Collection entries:
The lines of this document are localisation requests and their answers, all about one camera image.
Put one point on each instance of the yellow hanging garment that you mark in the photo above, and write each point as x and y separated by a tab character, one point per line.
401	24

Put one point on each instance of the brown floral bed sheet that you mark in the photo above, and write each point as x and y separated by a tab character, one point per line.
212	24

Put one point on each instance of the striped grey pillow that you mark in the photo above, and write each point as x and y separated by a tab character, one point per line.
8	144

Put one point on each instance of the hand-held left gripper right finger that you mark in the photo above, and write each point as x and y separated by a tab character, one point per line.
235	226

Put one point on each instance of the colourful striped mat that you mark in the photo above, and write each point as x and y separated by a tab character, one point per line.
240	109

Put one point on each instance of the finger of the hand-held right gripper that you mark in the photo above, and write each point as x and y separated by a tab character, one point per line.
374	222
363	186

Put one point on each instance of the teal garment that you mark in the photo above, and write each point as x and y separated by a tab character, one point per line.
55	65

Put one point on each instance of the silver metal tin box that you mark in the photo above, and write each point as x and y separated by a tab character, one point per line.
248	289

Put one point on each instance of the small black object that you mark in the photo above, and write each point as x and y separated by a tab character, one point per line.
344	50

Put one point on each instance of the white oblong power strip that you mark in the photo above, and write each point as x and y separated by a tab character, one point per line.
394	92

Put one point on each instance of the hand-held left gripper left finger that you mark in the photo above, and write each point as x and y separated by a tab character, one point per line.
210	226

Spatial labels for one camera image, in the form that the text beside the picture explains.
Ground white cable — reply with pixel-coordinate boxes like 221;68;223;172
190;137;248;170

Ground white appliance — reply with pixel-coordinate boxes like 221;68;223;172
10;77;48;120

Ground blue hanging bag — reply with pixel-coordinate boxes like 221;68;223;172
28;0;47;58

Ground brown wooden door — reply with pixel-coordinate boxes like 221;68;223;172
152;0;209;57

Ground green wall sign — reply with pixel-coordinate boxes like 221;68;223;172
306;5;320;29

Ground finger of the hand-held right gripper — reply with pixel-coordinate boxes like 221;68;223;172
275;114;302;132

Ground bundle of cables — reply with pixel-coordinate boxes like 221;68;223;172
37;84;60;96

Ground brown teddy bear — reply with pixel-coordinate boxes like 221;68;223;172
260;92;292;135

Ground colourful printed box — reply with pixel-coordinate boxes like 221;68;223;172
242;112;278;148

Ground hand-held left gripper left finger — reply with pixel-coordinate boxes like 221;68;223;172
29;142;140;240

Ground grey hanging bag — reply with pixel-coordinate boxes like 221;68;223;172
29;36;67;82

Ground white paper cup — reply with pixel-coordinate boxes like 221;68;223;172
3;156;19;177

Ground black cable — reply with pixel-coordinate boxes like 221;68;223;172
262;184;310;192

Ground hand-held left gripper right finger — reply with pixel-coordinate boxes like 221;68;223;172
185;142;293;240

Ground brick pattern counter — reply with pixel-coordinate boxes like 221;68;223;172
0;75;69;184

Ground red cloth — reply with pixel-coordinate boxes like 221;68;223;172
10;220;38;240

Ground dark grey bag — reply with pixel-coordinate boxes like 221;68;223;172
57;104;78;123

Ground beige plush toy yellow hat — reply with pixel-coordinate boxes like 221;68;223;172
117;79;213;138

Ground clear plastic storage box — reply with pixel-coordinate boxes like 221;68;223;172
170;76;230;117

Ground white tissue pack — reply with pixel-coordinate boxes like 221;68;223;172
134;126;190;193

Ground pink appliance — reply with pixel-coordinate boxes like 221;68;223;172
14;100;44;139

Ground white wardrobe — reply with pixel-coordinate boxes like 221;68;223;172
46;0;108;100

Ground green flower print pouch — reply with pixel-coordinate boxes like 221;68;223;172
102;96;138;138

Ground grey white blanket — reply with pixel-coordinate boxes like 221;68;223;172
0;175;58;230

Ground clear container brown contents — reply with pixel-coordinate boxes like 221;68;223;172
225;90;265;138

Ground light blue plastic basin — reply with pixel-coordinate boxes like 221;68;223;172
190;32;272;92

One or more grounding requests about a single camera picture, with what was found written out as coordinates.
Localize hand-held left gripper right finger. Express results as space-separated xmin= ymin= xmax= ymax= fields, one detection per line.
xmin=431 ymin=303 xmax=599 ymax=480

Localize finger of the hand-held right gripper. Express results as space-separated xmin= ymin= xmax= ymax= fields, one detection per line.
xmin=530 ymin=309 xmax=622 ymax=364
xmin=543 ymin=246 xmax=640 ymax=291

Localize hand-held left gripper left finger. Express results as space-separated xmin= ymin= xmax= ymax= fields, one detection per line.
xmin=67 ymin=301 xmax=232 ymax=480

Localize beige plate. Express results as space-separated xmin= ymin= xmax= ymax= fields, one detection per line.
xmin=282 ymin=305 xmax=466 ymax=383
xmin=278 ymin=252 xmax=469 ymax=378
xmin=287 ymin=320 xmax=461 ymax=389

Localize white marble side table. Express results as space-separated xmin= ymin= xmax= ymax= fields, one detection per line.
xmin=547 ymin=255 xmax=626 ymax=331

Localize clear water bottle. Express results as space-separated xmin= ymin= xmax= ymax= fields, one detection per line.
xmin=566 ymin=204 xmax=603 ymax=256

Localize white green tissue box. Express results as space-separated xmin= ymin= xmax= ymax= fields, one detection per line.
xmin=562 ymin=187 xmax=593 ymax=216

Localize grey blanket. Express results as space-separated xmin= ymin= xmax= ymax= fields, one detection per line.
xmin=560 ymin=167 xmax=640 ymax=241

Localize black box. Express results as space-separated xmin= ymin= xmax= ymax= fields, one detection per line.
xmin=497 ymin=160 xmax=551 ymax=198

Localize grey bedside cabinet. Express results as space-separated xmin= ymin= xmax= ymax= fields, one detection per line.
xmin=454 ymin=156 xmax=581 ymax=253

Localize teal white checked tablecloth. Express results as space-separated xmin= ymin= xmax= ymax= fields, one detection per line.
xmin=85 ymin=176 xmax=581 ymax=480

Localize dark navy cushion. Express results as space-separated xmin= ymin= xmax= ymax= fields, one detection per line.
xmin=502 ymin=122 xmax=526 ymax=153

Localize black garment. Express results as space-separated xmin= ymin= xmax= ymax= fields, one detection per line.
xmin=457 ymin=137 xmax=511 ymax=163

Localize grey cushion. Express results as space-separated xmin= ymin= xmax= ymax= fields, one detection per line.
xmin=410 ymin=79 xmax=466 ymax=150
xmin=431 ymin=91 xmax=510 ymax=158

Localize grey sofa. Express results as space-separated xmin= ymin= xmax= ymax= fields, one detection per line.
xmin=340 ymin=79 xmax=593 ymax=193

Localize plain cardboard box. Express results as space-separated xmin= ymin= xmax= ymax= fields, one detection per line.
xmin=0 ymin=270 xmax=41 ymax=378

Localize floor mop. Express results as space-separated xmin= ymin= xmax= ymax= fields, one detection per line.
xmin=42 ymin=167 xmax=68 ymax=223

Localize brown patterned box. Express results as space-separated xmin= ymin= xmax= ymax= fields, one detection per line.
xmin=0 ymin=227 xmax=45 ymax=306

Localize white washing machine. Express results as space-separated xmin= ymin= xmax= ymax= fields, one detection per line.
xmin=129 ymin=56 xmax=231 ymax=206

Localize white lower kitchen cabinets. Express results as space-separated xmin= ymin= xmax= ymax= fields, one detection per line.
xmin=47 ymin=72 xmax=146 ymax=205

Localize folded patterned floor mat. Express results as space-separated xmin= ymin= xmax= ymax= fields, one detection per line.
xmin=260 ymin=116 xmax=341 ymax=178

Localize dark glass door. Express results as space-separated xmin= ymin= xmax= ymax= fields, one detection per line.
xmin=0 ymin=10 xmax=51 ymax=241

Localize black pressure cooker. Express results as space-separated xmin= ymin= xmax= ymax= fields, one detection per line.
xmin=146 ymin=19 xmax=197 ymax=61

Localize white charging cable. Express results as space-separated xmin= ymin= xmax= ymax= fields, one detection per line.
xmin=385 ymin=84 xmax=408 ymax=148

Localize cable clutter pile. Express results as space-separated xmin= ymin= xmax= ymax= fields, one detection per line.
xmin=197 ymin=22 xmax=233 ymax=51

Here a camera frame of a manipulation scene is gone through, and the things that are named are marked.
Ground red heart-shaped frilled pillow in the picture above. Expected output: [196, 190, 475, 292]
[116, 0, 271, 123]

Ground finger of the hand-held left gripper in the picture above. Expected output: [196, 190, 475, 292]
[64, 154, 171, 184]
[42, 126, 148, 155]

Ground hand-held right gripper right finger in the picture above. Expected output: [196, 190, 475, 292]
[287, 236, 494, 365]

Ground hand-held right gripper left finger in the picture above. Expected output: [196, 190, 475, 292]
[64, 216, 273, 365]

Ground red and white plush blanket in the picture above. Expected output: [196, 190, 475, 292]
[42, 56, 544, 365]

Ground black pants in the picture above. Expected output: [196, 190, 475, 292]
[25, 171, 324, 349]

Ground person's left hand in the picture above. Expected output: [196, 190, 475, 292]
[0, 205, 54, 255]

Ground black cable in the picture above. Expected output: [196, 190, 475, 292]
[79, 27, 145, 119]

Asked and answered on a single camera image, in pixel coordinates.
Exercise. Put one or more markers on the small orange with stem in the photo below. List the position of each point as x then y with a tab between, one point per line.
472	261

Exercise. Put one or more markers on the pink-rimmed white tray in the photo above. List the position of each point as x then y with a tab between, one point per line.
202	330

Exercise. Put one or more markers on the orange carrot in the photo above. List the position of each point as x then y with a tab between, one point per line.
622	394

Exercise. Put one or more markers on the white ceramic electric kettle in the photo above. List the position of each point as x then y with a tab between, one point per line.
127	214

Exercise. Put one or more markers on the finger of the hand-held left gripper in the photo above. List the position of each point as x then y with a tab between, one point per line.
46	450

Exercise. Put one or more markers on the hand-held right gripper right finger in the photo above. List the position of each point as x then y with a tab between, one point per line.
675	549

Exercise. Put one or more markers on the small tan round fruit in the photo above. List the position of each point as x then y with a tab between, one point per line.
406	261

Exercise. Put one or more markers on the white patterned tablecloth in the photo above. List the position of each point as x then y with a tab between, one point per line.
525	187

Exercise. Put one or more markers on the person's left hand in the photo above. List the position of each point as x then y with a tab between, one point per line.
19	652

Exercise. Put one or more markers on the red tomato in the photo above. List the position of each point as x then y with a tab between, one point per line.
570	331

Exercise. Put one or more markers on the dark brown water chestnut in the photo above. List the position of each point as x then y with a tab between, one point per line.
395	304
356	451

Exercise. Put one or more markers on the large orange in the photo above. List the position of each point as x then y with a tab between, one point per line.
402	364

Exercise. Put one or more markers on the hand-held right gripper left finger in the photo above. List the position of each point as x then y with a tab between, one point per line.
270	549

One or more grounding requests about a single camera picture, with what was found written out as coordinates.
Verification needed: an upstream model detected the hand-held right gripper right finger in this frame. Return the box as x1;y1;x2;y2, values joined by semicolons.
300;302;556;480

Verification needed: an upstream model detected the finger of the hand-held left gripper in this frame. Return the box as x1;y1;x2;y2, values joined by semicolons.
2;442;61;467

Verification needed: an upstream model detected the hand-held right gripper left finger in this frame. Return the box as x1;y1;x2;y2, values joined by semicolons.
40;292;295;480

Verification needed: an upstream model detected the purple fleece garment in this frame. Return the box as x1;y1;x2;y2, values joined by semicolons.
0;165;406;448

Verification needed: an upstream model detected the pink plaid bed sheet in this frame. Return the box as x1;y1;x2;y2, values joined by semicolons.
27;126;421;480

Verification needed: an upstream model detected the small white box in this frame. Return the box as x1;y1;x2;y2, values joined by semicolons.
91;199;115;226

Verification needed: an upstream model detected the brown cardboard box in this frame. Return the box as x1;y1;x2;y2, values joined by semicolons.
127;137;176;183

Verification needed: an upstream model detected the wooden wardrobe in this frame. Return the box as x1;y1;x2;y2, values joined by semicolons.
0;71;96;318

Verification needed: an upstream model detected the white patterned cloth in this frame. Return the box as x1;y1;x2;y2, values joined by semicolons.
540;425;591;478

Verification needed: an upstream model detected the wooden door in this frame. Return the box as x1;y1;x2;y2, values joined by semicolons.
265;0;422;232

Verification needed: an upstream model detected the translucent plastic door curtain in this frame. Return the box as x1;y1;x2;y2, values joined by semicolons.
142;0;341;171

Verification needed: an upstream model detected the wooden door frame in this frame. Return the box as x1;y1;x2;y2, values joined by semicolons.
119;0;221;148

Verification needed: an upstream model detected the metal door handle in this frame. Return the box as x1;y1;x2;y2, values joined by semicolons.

• Task description
Match on "image": copy every line in the records that has it.

• Response area
The lines of this document are localisation requests and their answers, all about one camera image.
Spatial labels for one camera image, in the form that the text beside the picture explains.
Asked and answered on a single camera image, in pixel coordinates.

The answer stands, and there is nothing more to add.